Ausgelassenes Humba Humba und wildes Champagner spritzen mögen nicht die Sache des Niederländers sein - auch wenn er sich nach dem Spiel als "Feierbiest" bezeichnete. Van Gaal zelebriert den Triumph lieber auf seine Weise. Zum Beispiel, als er auf der Pressekonferenz sein Eingangsstatement beendet hat und Bayerns Mediendirektor Markus Hörwick zur üblichen Formulierung "Gibt es Fragen?" ansetzt, da unterbricht ihn der Trainer in einer Mischung aus Stolz, Freude und Humor: "Es gibt keine Fragen, denke ich."

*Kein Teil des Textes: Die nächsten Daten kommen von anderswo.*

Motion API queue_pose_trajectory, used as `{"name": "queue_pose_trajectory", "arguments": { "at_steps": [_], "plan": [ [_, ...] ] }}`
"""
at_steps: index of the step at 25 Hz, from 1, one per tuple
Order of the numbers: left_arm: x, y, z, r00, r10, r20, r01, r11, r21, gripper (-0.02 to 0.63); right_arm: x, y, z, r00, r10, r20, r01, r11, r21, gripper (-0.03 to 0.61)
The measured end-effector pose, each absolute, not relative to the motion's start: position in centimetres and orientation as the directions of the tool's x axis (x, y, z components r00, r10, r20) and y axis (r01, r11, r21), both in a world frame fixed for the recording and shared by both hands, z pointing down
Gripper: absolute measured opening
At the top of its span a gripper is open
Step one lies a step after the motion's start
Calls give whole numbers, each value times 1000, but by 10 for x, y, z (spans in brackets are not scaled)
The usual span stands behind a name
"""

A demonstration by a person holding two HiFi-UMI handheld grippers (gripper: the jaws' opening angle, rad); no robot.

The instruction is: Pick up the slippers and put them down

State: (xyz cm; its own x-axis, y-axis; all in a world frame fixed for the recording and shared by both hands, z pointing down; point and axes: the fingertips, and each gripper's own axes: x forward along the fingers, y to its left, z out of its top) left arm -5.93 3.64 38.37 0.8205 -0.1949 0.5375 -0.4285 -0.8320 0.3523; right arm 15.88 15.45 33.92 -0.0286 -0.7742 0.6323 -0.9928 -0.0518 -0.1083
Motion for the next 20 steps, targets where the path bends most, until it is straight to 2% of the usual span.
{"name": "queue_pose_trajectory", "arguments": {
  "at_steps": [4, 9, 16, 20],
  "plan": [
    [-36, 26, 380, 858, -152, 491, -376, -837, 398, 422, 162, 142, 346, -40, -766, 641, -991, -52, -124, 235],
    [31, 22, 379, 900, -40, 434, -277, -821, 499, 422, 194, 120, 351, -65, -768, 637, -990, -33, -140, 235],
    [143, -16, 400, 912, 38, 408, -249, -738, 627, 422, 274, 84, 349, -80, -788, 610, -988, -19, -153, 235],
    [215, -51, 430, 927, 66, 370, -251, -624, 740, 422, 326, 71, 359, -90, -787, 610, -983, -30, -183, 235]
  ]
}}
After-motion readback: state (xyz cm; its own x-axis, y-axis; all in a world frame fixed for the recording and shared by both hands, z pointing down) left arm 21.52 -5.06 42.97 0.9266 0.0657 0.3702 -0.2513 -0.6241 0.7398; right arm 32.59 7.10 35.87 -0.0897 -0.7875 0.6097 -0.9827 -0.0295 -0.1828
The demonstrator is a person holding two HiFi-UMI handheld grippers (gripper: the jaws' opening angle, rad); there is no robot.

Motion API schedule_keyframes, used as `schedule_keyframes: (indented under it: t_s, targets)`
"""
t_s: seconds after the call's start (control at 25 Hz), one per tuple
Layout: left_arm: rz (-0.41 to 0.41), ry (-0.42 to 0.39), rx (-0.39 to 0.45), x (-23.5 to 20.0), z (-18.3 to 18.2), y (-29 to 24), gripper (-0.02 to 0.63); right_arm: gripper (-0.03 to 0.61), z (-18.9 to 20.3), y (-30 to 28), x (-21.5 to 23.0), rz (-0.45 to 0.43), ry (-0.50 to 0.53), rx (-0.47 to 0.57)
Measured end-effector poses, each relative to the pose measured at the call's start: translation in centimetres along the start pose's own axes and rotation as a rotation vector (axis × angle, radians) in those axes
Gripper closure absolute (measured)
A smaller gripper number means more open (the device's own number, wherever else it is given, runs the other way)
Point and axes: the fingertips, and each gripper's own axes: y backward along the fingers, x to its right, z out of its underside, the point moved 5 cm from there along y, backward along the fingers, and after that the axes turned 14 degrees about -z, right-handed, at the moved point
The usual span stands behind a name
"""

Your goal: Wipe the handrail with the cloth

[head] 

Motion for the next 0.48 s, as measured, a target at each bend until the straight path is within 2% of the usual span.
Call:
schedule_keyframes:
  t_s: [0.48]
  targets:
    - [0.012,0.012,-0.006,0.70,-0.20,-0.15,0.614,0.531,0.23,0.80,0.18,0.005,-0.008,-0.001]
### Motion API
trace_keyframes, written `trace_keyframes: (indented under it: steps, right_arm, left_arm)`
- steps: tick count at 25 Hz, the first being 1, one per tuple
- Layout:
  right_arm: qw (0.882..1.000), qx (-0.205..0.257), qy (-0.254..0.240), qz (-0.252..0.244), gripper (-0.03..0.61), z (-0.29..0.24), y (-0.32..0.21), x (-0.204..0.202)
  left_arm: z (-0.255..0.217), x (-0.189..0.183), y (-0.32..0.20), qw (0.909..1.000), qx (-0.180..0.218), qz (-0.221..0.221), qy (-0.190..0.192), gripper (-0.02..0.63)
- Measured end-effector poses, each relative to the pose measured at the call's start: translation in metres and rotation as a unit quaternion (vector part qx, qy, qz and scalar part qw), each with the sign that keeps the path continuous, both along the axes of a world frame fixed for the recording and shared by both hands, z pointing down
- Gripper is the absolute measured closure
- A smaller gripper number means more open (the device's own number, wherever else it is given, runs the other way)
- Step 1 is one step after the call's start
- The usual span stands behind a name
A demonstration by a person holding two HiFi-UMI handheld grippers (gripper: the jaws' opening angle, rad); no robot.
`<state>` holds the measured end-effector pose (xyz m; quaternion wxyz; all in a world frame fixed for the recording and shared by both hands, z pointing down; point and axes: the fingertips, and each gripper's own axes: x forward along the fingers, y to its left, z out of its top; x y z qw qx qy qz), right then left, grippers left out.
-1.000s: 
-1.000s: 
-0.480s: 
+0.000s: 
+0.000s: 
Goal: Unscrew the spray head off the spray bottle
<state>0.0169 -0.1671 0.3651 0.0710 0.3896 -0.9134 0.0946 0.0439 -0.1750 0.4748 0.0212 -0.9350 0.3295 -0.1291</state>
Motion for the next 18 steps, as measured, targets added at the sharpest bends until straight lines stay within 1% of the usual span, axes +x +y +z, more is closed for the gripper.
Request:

Was soll und kann schon noch gefragt werden? Es ist doch alles gesagt. Und vor allem: Es ist doch alles gespielt, gezeigt und geleistet. Eine Mannschaft, die einen holprigen Saisonstart erwischte, die im Herbst schon einmal acht Punkte Rückstand auf den Titel und das Champions-League-Aus unmittelbar vor Augen hatte, und ein Trainer, der der in damaligen Krise schon um seinen Arbeitsplatz bangen musste, haben sich vorzeitig und auf eine beeindruckende Weise den 22. deutschen Meistertitel der Vereinsgeschichte gesichert. Mit viel Selbstbewusstsein, mit vielen überdurchschnittlichen Spielern und vor allem mit einem wunderbar anzusehenden Ballbehauptungs- und Kombinationsfußball, den die Münchner in den ersten 25 Minuten gegen Bochum noch einmal formvollendet vorführten.

Alles, was das Bayern-Spiel in weiten Teilen dieser Saison ausgemacht hat, dokumentiert sich dabei in der aktuellen Tabellensituation. Denn theoretisch ist die Meisterschale noch nicht vergeben, aber angesichts von drei Punkten Vorsprung und eines um 17 Treffer besseren Torverhältnisses gegenüber dem Tabellenzweiten Schalke 04 sind die Bayern "virtueller deutscher Meister", wie van Gaal das nennt. Doch nichts und niemand, kein Himmel, der auf den Kopf fällt, keine Griechenland-Krise und nicht einmal Felix Magath können verhindern, dass aus dem virtuellen der tatsächliche Titel wird.